Mobilità

Ferrovie, cantieri e interruzioni tra Novara e Vco: lavori sulle linee Novara-Biella e Arona-Domodossola

RFI presenta il piano 2026: previsti interventi tecnologici e manutenzioni straordinarie con modifiche alla circolazione ferroviaria

Ferrovie, cantieri e interruzioni tra Novara e Vco: lavori sulle linee Novara-Biella e Arona-Domodossola

Sono oltre 1.300 i cantieri attivi ogni giorno sulla rete ferroviaria nazionale, tra manutenzioni, potenziamenti infrastrutturali e aggiornamenti tecnologici. A fare il punto è stata Rete Ferroviaria Italiana nel corso della conferenza stampa tenutasi nei giorni scorsi a Roma, durante la quale sono stati illustrati anche gli interventi previsti in Piemonte e, in particolare, quelli che interesseranno la provincia di Novara e il Verbano Cusio Ossola nei prossimi mesi.

Ferrovie, cantieri e interruzioni tra Novara e Vco

Tra le tratte coinvolte figurano infatti la linea Novara-Biella, la Arona-Domodossola e la tratta Oleggio-Arona della linea Alessandria-Arona, dove sono previsti lavori che comporteranno interruzioni temporanee della circolazione ferroviaria.

Per quanto riguarda la linea Novara-Biella, le interruzioni sono programmate dal 6 al 14 giugno e dal 22 al 30 agosto. Gli interventi riguarderanno l’attrezzaggio della linea con il sistema SCMT e la riclassificazione della massa assiale nel tratto Novara-Agognate, opere finalizzate a migliorare sicurezza e affidabilità della rete.

Importanti lavori interesseranno anche la linea Arona-Domodossola, asse strategico per il collegamento del Vco. In questo caso l’interruzione è prevista dal 14 giugno al 26 luglio per consentire attività di riclassificazione e aggiornamento tecnologico attraverso il sistema ERTMS, il moderno sistema europeo di gestione del traffico ferroviario.

Coinvolta anche la tratta Oleggio-Arona della linea Alessandria-Arona, dove dal 29 maggio al 27 giugno verranno eseguiti interventi di attrezzaggio tecnologico sempre legati all’ERTMS.

Secondo quanto spiegato da Aldo Isi, il numero dei cantieri attivi rappresenta “il livello più alto mai registrato”, grazie anche agli investimenti collegati al PNRR e all’accelerazione dei programmi di manutenzione e sviluppo della rete ferroviaria.

Per limitare l’impatto sui viaggiatori, RFI ha spiegato di aver adottato un modello basato su interruzioni più lunghe ma concentrate nei periodi di minor traffico, così da ottimizzare le attività di cantiere e ridurre le conseguenze sulla circolazione nel medio-lungo periodo.

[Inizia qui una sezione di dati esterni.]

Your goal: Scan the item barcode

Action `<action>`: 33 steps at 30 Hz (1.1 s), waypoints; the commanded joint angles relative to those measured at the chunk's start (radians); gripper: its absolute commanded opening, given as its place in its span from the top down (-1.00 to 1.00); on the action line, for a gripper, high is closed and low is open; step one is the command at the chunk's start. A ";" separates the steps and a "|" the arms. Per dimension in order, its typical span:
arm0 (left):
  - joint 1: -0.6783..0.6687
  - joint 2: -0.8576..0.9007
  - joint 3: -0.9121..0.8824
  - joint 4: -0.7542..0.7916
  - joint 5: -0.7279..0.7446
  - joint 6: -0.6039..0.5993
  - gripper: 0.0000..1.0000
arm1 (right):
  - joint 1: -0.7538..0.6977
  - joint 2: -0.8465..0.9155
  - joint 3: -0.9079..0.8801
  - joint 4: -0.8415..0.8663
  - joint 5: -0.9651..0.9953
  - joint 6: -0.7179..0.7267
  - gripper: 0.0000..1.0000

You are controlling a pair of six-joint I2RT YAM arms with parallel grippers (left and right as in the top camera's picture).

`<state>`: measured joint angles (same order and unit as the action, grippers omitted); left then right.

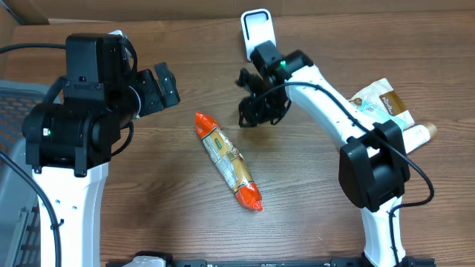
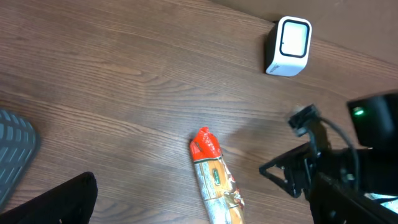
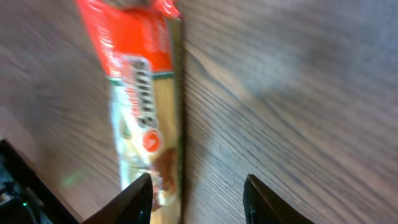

Durante i lavori saranno comunque garantiti livelli adeguati di mobilità attraverso servizi alternativi e rimodulazioni dell’offerta ferroviaria.

Gli interventi fanno parte di un piano nazionale che nel 2025 prevede investimenti complessivi per 11,6 miliardi di euro. Tra gli obiettivi principali figurano il potenziamento delle infrastrutture, l’aggiornamento tecnologico e il miglioramento della regolarità e della sicurezza della circolazione ferroviaria.